[Opening Given data section]

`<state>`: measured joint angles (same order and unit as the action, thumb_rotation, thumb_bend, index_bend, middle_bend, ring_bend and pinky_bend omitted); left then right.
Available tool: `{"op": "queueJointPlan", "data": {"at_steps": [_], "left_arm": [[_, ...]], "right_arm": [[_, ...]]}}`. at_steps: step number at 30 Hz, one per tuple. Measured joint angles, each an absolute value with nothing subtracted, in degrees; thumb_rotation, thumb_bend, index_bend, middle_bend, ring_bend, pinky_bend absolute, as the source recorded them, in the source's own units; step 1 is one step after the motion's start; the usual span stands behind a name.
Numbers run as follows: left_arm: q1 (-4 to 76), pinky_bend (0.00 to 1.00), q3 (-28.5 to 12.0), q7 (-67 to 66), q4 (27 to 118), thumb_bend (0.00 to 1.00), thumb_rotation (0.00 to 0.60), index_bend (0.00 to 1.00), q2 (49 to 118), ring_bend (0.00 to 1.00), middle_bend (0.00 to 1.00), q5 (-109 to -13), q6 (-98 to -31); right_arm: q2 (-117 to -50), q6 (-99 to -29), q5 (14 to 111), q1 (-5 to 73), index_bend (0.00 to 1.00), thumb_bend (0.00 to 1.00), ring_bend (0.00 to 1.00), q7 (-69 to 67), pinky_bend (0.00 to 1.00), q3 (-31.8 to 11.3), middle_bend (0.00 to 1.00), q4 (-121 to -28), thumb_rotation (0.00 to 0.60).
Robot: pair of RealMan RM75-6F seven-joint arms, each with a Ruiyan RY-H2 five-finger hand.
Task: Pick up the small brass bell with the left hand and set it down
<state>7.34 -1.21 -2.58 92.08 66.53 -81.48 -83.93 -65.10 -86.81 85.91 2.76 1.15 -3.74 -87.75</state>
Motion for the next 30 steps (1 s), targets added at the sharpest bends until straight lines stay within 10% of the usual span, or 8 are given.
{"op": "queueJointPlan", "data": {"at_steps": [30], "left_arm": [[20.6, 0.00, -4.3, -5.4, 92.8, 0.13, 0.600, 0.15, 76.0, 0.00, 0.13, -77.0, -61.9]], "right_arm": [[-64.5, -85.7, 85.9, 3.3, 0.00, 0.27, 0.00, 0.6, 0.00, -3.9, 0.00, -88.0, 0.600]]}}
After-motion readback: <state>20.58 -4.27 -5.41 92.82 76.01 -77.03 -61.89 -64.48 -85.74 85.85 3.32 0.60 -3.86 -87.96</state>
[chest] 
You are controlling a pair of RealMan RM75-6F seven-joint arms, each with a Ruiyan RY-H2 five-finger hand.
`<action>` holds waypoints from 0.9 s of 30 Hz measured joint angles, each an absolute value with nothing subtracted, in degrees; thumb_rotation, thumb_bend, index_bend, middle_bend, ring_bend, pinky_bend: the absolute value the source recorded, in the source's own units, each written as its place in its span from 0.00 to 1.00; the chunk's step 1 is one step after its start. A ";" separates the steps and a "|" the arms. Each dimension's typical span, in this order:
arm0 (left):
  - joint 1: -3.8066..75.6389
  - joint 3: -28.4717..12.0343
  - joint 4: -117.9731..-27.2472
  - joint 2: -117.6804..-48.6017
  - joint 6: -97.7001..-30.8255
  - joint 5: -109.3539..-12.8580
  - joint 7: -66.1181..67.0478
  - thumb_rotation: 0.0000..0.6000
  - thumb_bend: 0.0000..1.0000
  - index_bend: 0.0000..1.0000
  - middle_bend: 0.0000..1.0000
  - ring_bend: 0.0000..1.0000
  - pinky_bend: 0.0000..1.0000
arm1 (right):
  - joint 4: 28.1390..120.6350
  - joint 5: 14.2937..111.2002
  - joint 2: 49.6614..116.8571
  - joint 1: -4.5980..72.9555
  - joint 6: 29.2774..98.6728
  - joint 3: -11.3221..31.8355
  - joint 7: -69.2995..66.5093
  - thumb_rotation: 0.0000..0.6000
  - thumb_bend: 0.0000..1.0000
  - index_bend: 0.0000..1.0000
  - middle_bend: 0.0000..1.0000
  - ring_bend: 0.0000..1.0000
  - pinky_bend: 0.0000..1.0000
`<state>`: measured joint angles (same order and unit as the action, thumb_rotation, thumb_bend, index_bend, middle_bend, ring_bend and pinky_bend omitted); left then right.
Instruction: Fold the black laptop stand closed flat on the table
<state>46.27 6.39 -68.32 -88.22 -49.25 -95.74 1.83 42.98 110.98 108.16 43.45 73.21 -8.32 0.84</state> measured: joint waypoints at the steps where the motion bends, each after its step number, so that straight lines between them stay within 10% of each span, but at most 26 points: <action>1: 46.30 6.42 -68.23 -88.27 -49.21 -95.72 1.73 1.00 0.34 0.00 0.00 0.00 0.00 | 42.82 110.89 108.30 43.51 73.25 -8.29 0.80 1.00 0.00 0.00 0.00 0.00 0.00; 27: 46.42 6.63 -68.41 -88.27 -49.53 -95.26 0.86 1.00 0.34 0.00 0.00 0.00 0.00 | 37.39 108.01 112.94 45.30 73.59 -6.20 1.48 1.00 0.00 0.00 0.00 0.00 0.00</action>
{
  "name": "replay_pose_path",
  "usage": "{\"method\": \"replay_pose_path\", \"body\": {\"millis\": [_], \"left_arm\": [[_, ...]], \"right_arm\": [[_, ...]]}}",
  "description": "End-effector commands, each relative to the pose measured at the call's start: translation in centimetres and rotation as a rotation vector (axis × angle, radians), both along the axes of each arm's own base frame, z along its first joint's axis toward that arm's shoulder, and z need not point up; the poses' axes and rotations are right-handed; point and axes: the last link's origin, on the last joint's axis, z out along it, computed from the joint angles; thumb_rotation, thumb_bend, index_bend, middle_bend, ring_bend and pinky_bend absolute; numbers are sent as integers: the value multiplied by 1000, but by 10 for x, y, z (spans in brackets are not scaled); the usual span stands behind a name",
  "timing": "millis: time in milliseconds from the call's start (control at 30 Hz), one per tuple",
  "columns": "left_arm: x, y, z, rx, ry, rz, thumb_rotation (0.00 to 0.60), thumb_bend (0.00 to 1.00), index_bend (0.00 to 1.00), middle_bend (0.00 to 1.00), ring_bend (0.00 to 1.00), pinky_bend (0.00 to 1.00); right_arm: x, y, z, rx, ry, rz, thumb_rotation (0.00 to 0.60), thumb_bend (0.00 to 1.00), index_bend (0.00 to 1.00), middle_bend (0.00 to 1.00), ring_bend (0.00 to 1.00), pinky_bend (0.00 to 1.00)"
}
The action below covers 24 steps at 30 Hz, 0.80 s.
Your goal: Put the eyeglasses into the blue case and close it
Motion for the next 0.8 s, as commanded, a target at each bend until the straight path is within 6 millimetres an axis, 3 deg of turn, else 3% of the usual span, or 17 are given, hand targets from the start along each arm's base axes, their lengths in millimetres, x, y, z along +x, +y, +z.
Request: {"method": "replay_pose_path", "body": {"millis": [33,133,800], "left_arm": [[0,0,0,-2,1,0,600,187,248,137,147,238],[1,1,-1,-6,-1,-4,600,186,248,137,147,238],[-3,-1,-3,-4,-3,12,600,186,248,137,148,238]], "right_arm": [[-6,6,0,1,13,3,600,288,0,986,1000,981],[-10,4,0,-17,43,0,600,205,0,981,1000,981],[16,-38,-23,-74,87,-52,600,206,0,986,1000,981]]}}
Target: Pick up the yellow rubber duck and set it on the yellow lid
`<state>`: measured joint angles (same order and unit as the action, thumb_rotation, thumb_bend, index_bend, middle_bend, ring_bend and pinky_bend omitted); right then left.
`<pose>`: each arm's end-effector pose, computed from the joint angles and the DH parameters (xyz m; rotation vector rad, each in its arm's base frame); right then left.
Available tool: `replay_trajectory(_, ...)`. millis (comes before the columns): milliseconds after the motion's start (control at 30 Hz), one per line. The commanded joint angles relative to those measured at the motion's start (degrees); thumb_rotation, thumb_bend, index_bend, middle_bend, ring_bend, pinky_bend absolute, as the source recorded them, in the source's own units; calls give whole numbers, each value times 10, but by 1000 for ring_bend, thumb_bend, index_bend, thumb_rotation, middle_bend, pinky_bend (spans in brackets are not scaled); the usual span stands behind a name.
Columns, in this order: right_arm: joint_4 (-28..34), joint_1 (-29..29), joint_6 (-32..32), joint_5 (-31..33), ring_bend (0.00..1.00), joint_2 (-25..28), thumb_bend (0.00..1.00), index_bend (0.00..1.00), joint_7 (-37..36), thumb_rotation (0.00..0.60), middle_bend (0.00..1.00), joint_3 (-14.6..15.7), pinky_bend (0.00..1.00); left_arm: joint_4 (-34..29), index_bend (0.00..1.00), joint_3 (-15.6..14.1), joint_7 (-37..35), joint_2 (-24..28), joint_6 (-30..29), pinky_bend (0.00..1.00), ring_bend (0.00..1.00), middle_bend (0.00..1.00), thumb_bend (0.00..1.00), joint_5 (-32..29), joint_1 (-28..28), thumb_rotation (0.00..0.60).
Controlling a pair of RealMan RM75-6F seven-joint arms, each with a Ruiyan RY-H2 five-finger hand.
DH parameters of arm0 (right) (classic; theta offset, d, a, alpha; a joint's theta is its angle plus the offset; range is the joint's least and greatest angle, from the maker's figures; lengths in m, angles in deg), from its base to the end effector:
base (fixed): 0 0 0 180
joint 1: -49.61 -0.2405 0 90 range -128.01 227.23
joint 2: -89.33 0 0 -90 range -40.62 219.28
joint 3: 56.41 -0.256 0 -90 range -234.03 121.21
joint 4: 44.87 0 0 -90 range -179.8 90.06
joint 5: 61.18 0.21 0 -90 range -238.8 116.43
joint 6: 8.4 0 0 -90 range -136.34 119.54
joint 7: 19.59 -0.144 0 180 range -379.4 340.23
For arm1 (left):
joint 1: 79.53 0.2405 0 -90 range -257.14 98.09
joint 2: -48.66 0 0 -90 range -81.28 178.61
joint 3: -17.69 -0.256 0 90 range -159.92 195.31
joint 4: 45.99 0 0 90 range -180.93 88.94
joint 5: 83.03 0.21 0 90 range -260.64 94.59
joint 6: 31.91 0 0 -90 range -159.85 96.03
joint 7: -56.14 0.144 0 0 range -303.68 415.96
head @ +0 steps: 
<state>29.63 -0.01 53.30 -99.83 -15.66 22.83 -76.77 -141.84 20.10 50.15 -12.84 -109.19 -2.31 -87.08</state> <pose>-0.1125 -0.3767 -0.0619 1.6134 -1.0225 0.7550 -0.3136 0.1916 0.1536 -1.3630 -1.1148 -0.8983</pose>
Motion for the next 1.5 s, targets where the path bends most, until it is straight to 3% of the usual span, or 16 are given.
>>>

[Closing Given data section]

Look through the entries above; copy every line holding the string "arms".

Robot: pair of RealMan RM75-6F seven-joint arms, each with a Ruiyan RY-H2 five-finger hand.
You are controlling a pair of RealMan RM75-6F seven-joint arms, each with a Ruiyan RY-H2 five-finger hand.
`<action>` holds waypoints from 0.9 s of 30 Hz measured joint angles, each an absolute value with nothing subtracted, in degrees; thumb_rotation, thumb_bend, index_bend, middle_bend, ring_bend, pinky_bend: the absolute value the source recorded, in the source's own units, each written as its place in its span from 0.00 to 1.00; the chunk's step 1 is one step after its start. A ";" separates the steps and a "|" the arms. Each dimension's typical span, in this order:
Controlling a pair of RealMan RM75-6F seven-joint arms, each with a Ruiyan RY-H2 five-finger hand.

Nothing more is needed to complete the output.